Last April, Standard & Poor’s announced that it was downgrading Quebec’s credit rating from AA- to A+, citing the deterioration of the province’s public finances and in particular its higher remuneration spending.
The MEI recommends that the government take inspiration from the spending review exercise conducted by the federal government in the 1990s to identify where to cut in order to return to a balanced budget faster.
Observing the deterioration of public infrastructure, the think tank also recommends that Quebec emulate the French highway concessions model in order to address the problem without adding extra pressure on public finances.
Over the past five years, the amount that would need to be spent to return public infrastructure to an acceptable condition grew by 63 per cent, reaching $40.2 billion.

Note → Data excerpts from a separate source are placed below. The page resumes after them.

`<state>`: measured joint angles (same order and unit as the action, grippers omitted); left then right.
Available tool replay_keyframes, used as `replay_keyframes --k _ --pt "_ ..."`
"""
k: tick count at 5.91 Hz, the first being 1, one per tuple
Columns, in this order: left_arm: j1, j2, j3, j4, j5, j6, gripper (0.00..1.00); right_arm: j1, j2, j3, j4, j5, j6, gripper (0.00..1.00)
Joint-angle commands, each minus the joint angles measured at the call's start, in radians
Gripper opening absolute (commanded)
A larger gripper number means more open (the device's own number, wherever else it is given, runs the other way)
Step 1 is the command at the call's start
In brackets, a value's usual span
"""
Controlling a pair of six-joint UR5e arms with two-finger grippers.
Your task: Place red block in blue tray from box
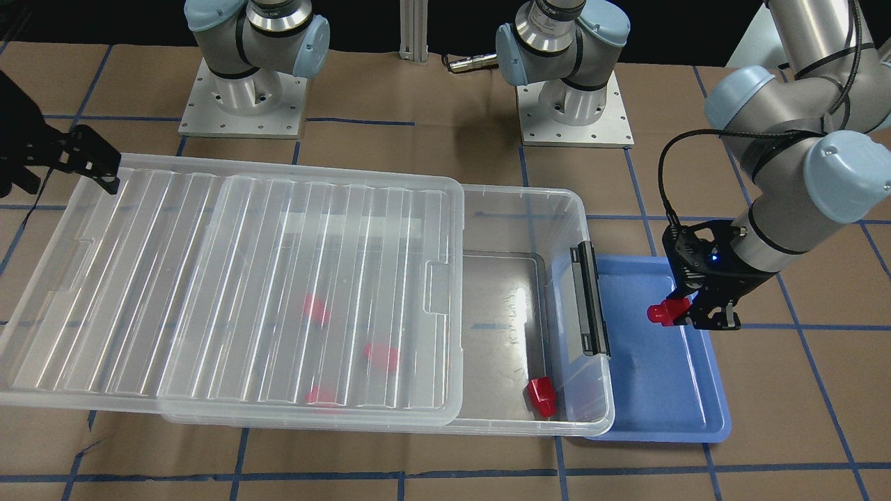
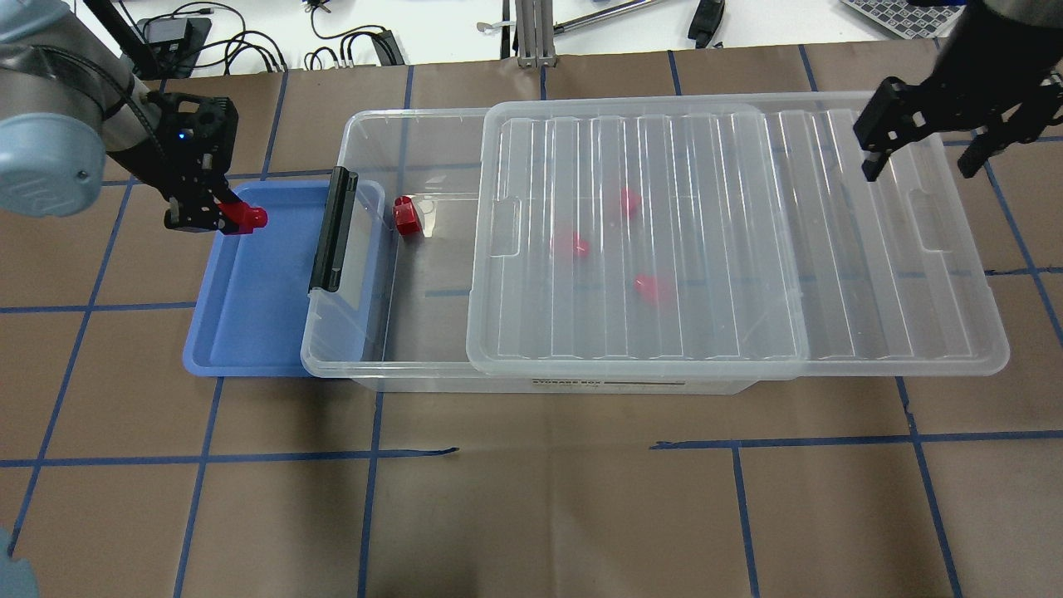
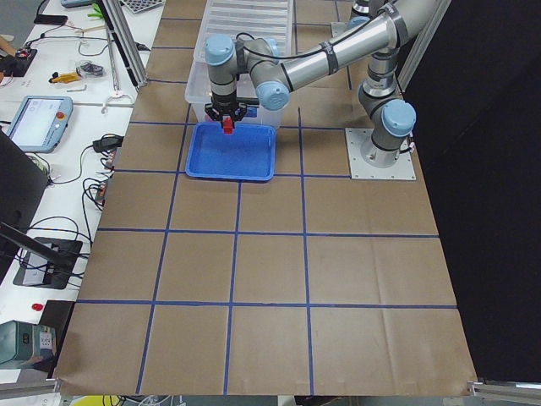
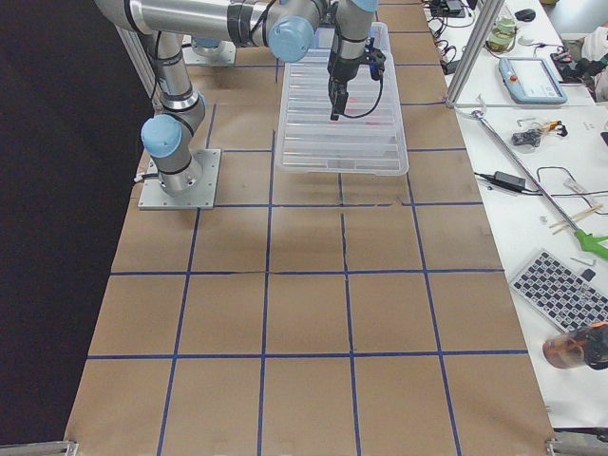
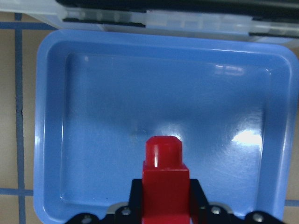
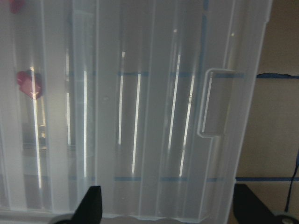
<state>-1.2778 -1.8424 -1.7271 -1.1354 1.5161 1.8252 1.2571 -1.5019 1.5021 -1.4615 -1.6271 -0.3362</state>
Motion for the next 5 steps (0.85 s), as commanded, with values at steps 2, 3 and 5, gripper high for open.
replay_keyframes --k 2,3,5 --pt "0.005 -0.098 -0.110 0.173 -0.010 0.002 0.01 -0.152 0.022 0.110 -0.162 -0.088 -0.183 1.00" --pt "0.005 -0.113 -0.114 0.181 -0.010 0.000 0.01 -0.206 0.022 0.172 -0.248 -0.086 -0.258 1.00" --pt "0.005 -0.143 -0.111 0.183 -0.011 0.000 0.03 -0.274 0.025 0.278 -0.373 -0.091 -0.288 1.00"
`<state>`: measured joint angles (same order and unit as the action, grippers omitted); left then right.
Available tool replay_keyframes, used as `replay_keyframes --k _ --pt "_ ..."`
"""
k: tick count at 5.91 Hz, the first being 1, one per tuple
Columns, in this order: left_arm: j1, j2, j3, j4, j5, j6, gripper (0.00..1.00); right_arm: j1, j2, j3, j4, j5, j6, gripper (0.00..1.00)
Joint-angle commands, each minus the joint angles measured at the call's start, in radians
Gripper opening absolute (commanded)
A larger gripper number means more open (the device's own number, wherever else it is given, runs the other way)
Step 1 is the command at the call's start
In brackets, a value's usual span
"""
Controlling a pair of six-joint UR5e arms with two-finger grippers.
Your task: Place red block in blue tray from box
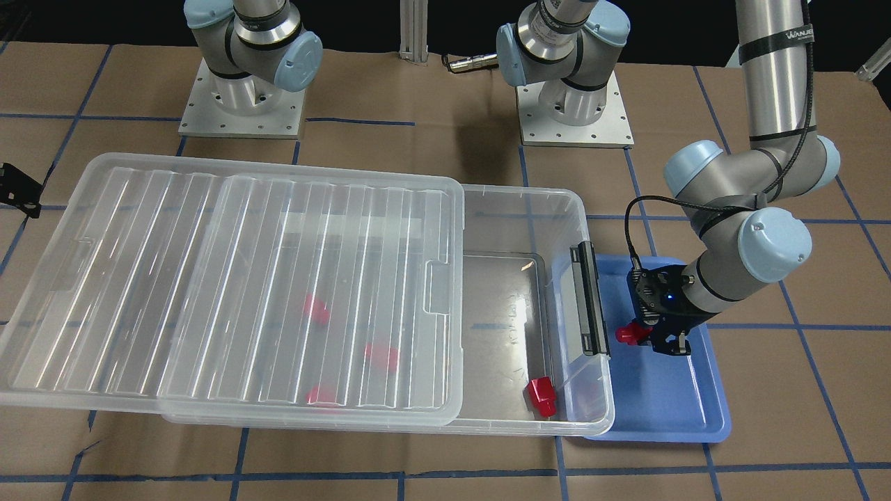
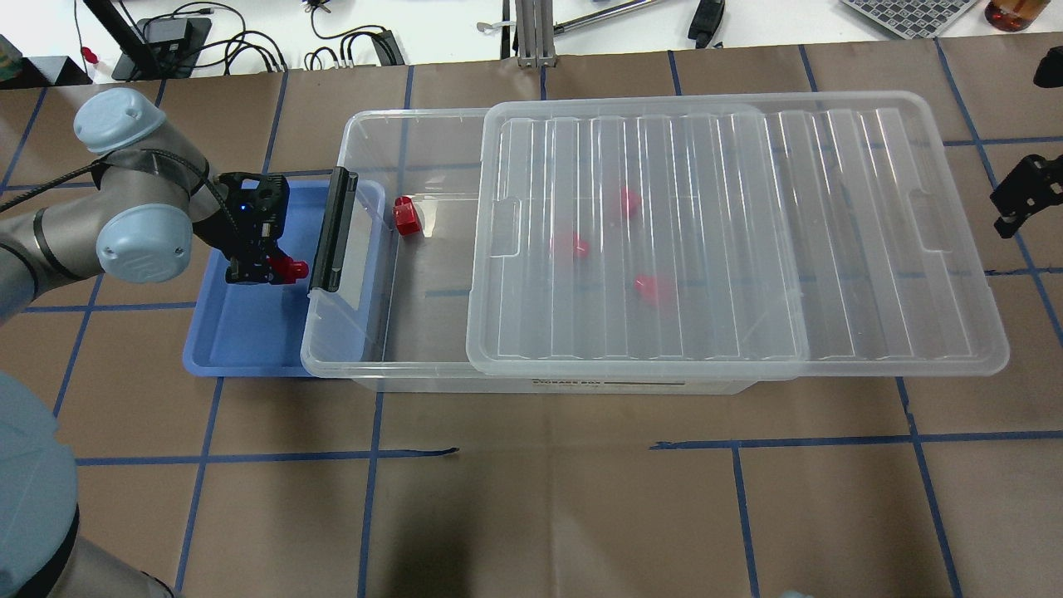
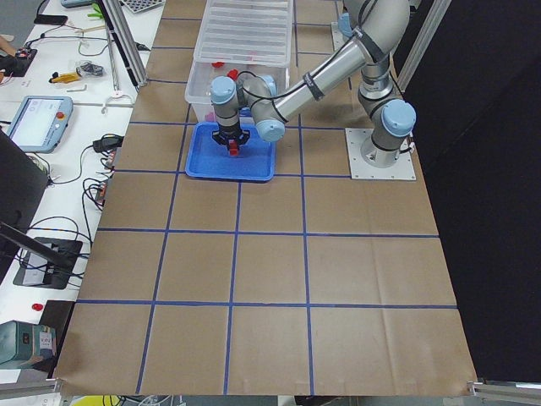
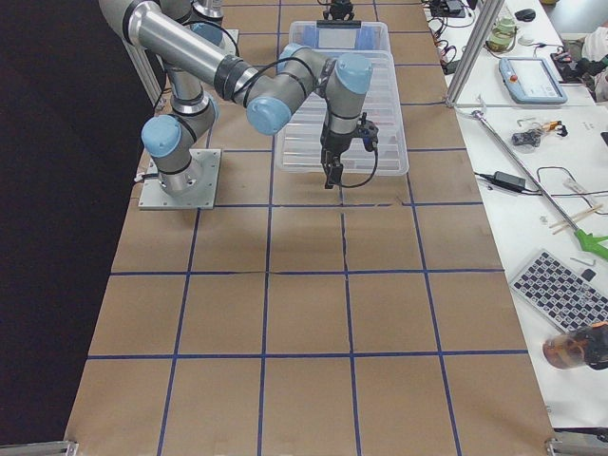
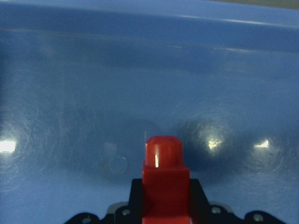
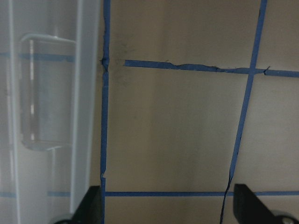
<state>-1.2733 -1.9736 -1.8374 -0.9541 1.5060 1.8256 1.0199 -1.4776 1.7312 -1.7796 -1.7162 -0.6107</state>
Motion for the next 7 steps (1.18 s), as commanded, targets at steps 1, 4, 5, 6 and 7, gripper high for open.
replay_keyframes --k 1,4,5,6,7 --pt "0.000 -0.017 -0.002 0.005 0.000 -0.003 0.03 -0.037 0.002 0.068 -0.057 -0.009 0.003 1.00" --pt "-0.012 0.005 0.020 -0.020 -0.001 -0.017 0.98 -0.037 -0.006 0.088 -0.037 0.007 0.066 1.00" --pt "-0.020 0.048 0.038 -0.081 -0.001 -0.073 0.98 -0.035 -0.007 0.090 -0.034 0.010 0.090 1.00" --pt "-0.030 0.102 0.094 -0.203 0.000 -0.144 0.97 -0.034 -0.015 0.100 -0.032 0.015 0.103 1.00" --pt "-0.053 0.137 0.175 -0.353 0.006 -0.155 0.98 -0.035 -0.017 0.106 -0.024 0.061 0.109 1.00"
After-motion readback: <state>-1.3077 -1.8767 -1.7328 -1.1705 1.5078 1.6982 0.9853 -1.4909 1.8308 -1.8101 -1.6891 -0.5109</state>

This is what is known as the asset maintenance deficit.
Of this amount, more than half, or $22.5 billion, is due to the poor condition of the road network.
The MEI recommends that the management and maintenance of certain road infrastructure such as highways be entrusted to private concession holders.
This approach, common in France, has already proven its worth in Quebec with the concessions granted for certain sections of Highways 25 and 30, in the Greater Montreal region.
This public-private partnership system delegates to private organizations the management and maintenance of various stretches of the French highway network, reducing pressure on public finances.
“The French example shows that the concessions approach works well, leading to better-maintained infrastructure and reducing pressure on public coffers,” says Mr. Giguère. “This approach would be all the more welcome considering the poor state of both our public infrastructure and our public finances.”
In terms of health care, the MEI recommends that the Quebec government adopt mixed practice, common in OECD countries and currently being studied in Alberta.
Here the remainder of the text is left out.